## Problem statement:
From the data underneath, reproduce exactly the stretch that begins at the line with "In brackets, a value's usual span" and ends after the line with "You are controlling".

## Data block:

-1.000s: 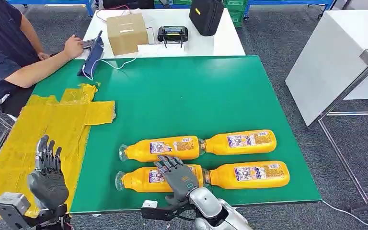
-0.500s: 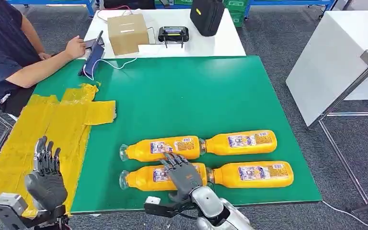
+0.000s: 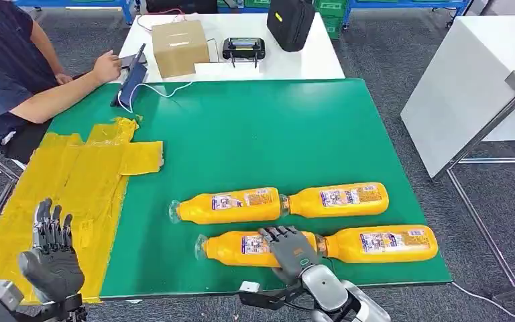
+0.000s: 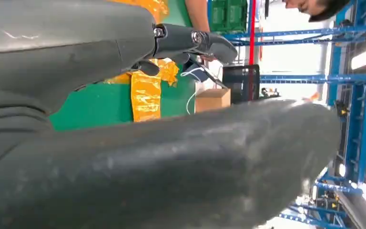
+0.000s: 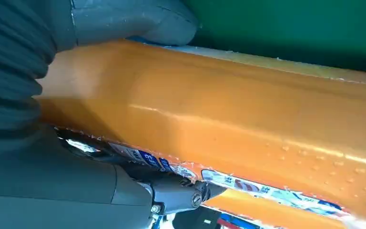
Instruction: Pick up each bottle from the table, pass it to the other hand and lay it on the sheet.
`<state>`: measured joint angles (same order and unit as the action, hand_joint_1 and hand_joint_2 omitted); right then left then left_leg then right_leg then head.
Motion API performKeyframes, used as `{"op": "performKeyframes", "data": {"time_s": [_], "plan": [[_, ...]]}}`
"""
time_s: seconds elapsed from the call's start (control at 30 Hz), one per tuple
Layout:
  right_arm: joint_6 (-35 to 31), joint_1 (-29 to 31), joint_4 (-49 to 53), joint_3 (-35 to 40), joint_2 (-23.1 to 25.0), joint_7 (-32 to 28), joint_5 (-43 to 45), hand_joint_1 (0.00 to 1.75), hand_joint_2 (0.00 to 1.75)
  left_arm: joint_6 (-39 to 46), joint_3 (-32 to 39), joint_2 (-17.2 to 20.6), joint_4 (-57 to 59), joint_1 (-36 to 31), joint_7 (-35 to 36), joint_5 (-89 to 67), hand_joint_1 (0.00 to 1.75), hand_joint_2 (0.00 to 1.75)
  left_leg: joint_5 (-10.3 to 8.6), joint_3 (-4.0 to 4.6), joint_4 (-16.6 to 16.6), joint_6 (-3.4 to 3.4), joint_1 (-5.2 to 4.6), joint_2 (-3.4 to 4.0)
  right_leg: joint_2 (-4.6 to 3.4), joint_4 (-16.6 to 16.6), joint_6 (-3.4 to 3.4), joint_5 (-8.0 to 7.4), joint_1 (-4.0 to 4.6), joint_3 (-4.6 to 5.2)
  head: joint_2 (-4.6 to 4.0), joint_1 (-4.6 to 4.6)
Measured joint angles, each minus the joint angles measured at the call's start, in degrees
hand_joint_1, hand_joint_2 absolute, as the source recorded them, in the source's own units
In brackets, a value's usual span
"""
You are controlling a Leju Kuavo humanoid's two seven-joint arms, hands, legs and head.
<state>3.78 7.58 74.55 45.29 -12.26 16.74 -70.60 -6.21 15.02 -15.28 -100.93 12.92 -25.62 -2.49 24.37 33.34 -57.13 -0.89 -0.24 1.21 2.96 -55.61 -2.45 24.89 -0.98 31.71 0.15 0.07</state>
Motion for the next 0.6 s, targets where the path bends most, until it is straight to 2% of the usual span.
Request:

## Solution for this exercise:
In brackets, a value's usual span
"""
You are controlling a Leju Kuavo humanoid's two seven-joint arms, hands, legs and head.

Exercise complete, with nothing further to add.